▶ The data:

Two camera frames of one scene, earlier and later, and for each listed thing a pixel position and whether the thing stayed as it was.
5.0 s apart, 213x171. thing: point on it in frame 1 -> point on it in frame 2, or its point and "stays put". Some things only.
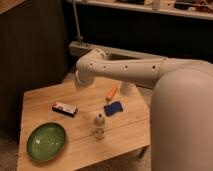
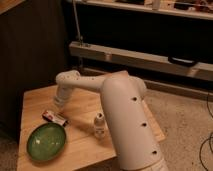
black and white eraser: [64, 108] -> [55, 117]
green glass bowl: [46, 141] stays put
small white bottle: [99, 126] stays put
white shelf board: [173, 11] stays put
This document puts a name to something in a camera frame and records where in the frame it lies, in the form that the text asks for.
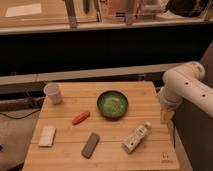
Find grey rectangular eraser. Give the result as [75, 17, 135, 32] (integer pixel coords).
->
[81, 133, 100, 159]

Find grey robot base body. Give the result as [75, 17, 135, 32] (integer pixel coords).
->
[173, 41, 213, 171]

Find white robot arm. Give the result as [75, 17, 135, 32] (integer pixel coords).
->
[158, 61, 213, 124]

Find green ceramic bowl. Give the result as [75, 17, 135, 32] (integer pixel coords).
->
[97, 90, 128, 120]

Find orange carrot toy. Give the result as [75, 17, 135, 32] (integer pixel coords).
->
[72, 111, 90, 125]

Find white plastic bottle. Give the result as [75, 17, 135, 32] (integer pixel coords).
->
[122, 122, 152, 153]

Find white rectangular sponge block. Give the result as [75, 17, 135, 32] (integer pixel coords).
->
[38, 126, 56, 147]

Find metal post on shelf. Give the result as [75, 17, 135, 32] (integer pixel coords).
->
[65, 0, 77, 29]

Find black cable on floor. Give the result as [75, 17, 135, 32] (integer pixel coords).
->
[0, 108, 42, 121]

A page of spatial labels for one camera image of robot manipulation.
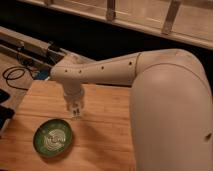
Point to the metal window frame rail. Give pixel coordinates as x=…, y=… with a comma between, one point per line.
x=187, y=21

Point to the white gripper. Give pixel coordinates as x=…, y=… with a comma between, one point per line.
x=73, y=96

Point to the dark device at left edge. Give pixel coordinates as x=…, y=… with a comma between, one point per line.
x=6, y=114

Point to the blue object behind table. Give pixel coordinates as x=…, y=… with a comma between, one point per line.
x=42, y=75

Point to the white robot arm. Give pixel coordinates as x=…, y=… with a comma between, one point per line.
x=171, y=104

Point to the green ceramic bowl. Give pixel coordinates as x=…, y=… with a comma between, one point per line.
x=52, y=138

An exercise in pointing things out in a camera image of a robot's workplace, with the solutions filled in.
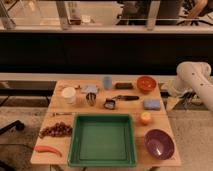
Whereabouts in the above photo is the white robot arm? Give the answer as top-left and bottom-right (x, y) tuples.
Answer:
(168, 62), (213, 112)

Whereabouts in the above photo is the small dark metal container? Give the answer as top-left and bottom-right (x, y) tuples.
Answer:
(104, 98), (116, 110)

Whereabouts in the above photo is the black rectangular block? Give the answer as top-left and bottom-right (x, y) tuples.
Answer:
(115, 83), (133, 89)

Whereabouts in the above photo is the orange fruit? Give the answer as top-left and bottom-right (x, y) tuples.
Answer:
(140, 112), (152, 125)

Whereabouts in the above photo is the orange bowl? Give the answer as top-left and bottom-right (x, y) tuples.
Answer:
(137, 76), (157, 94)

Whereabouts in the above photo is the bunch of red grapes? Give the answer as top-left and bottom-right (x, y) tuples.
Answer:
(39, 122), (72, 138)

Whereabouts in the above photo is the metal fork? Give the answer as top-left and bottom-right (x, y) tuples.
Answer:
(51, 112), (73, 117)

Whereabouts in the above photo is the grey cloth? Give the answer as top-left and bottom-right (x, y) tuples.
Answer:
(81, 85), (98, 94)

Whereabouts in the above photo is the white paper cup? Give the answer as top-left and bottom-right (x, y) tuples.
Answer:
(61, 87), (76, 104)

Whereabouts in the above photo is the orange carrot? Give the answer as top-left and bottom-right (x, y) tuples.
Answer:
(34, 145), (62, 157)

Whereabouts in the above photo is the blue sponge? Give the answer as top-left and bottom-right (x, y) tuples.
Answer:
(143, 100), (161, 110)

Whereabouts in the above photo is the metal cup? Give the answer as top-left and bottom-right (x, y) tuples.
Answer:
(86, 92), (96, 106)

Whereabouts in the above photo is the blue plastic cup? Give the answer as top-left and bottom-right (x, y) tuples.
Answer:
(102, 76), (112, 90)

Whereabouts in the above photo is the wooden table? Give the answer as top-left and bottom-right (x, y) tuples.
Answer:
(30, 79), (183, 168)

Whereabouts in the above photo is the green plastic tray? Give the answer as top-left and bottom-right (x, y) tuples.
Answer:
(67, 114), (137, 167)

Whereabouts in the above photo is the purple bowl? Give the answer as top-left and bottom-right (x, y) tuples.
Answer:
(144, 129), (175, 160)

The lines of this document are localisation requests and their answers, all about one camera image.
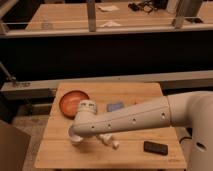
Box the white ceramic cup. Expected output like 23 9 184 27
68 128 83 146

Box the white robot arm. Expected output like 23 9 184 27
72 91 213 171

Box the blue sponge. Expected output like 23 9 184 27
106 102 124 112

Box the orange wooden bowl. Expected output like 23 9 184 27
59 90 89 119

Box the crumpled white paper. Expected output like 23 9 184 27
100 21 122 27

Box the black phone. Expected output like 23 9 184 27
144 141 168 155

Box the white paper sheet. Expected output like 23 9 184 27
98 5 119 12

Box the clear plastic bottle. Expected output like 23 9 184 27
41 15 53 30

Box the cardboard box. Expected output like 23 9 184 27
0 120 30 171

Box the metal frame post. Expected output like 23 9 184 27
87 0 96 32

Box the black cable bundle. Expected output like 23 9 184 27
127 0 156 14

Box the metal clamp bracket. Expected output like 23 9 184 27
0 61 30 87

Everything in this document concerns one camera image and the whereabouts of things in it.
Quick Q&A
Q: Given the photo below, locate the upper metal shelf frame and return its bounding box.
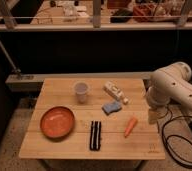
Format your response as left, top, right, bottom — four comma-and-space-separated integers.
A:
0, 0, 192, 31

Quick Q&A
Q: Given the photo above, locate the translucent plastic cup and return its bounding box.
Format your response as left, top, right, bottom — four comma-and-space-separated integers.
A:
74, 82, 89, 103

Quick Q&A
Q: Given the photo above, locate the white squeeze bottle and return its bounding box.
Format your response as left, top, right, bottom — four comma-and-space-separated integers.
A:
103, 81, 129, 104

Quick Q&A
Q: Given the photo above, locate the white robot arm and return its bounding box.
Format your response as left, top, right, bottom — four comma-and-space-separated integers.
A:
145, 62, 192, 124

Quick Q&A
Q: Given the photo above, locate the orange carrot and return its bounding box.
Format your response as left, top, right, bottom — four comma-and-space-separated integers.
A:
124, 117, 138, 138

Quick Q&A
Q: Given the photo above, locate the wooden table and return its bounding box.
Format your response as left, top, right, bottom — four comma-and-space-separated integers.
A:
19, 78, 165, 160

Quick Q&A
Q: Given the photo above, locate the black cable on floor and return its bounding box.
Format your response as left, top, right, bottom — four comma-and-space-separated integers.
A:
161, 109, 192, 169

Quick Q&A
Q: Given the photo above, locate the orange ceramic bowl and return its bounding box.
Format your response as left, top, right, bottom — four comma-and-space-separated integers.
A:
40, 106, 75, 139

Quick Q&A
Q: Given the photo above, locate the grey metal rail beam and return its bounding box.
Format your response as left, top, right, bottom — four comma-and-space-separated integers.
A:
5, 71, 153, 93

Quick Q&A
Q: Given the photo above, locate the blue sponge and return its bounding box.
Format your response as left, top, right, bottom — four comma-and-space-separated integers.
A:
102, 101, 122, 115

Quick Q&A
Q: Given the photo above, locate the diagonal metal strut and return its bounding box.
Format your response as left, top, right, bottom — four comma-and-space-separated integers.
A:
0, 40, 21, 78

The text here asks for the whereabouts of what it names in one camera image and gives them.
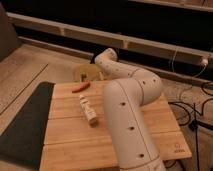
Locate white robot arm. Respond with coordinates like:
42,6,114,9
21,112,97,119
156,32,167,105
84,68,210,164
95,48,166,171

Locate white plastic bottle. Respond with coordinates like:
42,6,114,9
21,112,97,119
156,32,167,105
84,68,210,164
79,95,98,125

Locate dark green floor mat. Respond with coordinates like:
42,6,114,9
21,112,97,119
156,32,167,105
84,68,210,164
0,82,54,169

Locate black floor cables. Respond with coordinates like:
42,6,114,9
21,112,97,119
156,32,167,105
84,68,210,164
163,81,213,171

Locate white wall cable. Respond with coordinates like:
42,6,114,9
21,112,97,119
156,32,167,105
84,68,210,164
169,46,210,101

▶ Your instructions: The lines to return are those in the entries above that hold "shelf".

▶ Answer area:
white shelf board: [173, 11] stays put
Find metal post on shelf. Give the result as [75, 17, 135, 32] (integer pixel coords).
Q: Given the photo below, locate the upper metal shelf frame and return its bounding box.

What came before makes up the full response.